Speaking of unretirement, starchitect Frank Gehry is 91 and continues his daily work – making cityscapes slightly weirder and more interesting. He’s currently overseeing 12 design projects worldwide.
Gehry may be global (I once waited in line for 3 hours to see his newly released Bilbao Guggenheim from the inside) but he won’t work just anywhere in the world. ((http://nymag.com/intelligencer/2020/01/frank-gehry-in-conversation.html)) He says:
“We’ve been asked to do stuff in Saudi Arabia. I went there a couple of times, and they tried to be nice, but it was somewhat insulting. They offered me lots of projects, and they said, “Pick a project, you design it, bring us the design, and if we like it, we’ll pay you.”
That’s not winning without pitching. Amazing that one of the most sought after creative professionals in the world is asked to pitch his work for free.
So it’ll keep happening to us, too, then, even if we build up a body of work as impressive as Frank Gehry’s.
What to do if you are selling complex products or services and asked to give free samples – design comps, product trials, code critiques, analyses of data, lengthy consultations, etc?
Change the conversation.
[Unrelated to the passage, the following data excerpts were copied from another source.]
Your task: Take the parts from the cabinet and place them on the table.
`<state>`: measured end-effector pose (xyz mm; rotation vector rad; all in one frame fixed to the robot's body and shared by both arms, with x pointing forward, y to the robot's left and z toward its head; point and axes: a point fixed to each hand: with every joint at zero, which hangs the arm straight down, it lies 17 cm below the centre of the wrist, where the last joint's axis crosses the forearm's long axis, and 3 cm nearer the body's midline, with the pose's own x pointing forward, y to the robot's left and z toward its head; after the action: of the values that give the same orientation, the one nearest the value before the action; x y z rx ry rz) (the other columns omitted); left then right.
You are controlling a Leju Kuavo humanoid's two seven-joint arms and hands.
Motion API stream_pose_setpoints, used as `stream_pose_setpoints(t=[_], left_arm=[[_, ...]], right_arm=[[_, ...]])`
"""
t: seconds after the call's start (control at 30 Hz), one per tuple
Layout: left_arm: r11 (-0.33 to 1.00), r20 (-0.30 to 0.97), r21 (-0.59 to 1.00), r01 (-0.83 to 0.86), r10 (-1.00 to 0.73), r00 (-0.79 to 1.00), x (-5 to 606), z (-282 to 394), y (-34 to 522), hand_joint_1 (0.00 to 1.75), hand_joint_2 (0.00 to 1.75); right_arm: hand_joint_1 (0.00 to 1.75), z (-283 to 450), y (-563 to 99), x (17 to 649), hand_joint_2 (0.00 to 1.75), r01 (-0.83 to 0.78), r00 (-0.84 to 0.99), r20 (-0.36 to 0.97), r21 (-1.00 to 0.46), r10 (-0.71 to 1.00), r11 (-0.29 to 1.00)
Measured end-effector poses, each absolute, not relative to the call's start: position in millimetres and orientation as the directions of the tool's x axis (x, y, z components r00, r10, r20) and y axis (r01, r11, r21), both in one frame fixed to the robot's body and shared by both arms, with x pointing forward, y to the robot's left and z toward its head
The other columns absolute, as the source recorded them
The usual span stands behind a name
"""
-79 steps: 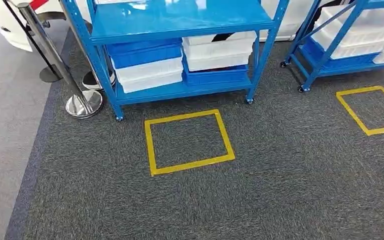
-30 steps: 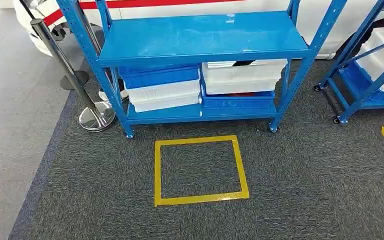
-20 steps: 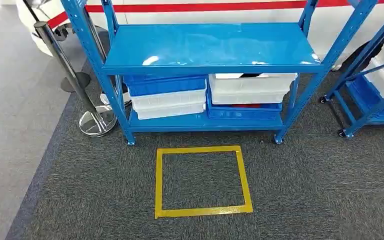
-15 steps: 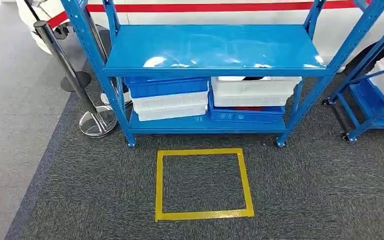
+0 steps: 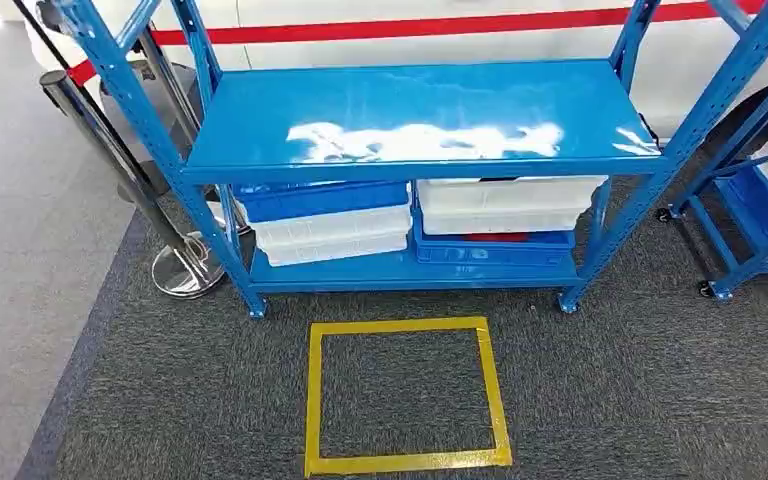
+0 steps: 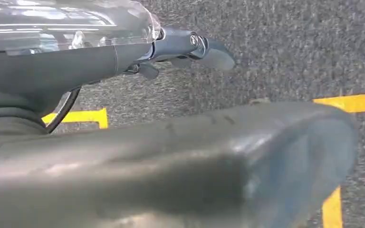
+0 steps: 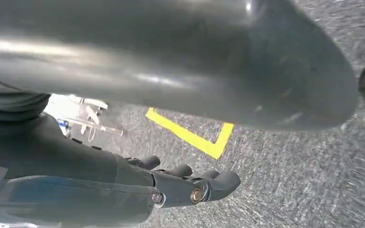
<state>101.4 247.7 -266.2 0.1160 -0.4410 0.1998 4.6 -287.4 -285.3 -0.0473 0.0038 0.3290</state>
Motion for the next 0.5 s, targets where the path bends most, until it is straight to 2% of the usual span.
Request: stream_pose_setpoints(t=[0.5], left_arm=[[0.973,0.435,0.071,-0.221,0.17,0.884,99.7,-266.4,248.5,0.0,0.0]], right_arm=[[0.0,-285.2,-288.9,9.6,0.0,-0.322,0.947,-0.004,-0.054,0.322,0.945]])
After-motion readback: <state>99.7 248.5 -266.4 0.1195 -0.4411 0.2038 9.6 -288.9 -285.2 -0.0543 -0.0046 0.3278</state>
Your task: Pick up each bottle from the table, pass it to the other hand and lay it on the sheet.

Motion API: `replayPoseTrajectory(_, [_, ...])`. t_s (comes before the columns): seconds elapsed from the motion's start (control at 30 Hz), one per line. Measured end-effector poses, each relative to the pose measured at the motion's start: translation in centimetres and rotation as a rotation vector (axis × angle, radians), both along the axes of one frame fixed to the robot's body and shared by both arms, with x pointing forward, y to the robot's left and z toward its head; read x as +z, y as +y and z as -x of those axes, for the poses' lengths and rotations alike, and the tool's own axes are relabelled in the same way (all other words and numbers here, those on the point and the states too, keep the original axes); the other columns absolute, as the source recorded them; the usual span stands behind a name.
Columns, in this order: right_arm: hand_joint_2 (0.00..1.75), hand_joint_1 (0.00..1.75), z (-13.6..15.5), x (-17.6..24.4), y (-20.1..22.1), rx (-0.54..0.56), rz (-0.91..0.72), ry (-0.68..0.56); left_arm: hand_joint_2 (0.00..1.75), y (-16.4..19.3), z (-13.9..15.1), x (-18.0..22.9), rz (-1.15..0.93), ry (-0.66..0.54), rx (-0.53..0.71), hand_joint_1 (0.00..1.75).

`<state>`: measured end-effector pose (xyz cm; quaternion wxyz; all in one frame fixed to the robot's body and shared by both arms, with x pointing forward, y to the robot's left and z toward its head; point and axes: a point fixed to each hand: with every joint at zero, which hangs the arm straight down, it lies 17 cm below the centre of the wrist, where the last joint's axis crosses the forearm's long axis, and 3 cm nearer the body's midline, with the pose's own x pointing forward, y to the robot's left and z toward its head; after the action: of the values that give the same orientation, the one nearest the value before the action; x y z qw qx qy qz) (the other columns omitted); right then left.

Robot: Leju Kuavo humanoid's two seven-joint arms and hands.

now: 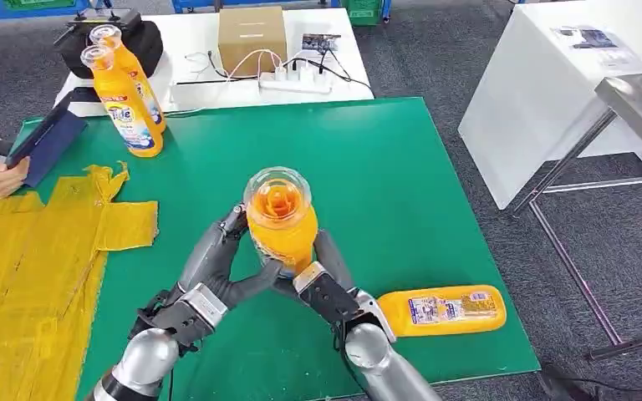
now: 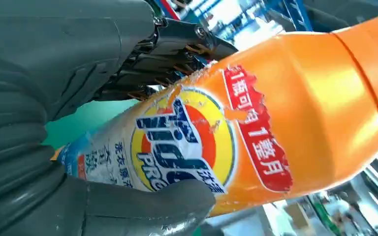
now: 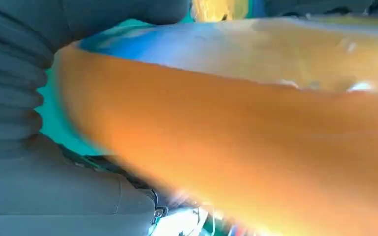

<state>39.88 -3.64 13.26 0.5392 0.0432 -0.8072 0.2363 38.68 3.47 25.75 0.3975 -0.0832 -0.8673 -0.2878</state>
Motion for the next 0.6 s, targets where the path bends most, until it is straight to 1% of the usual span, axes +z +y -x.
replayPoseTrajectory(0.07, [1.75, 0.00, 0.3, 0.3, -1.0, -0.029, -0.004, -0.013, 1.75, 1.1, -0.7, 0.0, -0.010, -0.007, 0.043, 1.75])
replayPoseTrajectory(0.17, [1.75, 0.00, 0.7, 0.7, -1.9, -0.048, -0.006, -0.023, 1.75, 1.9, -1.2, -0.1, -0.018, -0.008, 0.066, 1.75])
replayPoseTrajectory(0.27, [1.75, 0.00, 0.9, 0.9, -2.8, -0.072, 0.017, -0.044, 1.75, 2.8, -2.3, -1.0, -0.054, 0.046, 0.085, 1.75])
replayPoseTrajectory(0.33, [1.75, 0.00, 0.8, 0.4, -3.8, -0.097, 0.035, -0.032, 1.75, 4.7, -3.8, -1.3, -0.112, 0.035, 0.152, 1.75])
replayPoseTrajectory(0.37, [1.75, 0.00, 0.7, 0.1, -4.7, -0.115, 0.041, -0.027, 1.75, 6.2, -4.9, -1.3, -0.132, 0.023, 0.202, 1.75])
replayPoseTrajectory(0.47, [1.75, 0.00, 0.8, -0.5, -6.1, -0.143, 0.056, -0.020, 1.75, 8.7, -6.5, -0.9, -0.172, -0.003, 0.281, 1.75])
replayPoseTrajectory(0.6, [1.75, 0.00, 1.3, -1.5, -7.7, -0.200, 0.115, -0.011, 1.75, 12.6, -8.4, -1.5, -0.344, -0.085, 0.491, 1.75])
One approach is what Jonathan Stark has articulated better than anyone as the “Why Conversation”. To avoid conflation with the Five Whys Conversation, and to be more precise and less me-focused, you could also think of it the “Why Us Conversation?”.
The conversation answers the question, “Why us: why are our two businesses a good fit for one another – or not a good fit?”
And it gets there through several why sub-questions.
- Why do anything at all?
- Why do that now?
- Why do you want me to help you do it?
The last one is tricky because the answer can be, “I’m not sure yet”. Which is why it comes last – it comes after you have had the chance to discuss the other why questions. Those consist of basic why questions like:
- Why not just do nothing at all? What would happen if you did nothing?
- Why not use an “off-the-shelf” software product to do this?
- Why do this now and not in a year?
And then slightly more advanced why questions, like:
- This project could be costly – why pursue it? Why not just cheap out on Fiverr?
- If this goes well, what will the result be in 2 years? ((Protip: this is related to, if not equivalent to, what Blair Enns calls the value conversation https://2bobs.com/podcast/mastering-the-value-conversation. It takes intangibles though – lots of practice, confidence, and (in my opinion) examples of prior work you’ve done that closely resemble that profitable 2-year result.))
The basic set of questions makes you explain the need to act; the advanced set speaks to the value of taking action.
If you can show that you understand the answers to these questions, then you can talk about the final “advanced why” question:
“Given what we’ve established so far, why do you want my business to help you do this?”
If both sides take the time to work through these answers, a fair fee based on value can be reached without one side having to give something away for free.
What if that doesn’t work?
It may there are too many unknowns to answer the question, “Why us”, especially on the customized services side.
That you can’t say for certain whether there is a good fit. This doesn’t mean there isn’t a good fit, it just means you don’t know whether there is, what it is, and you can’t price it. But you suspect there could be.
If you suspect there’s a good fit, other options can be presented – a productized service or a self-service product. With these options, you are basically saying, “Here’s something that solves most (not all) problems for most people like you.” And it does so at a fixed price that is probably going to be lower than custom services or implementations of software products that are based on a close fit.
For both sides, a productized service represents less risk and less value. It’s also a longer-term way to determine whether a deeper and custom engagement makes sense.
Meanwhile, follow Frank Gehry’s lead and don’t give it away for free. (Yet give away as much helpful, non-customized knowledge as you can).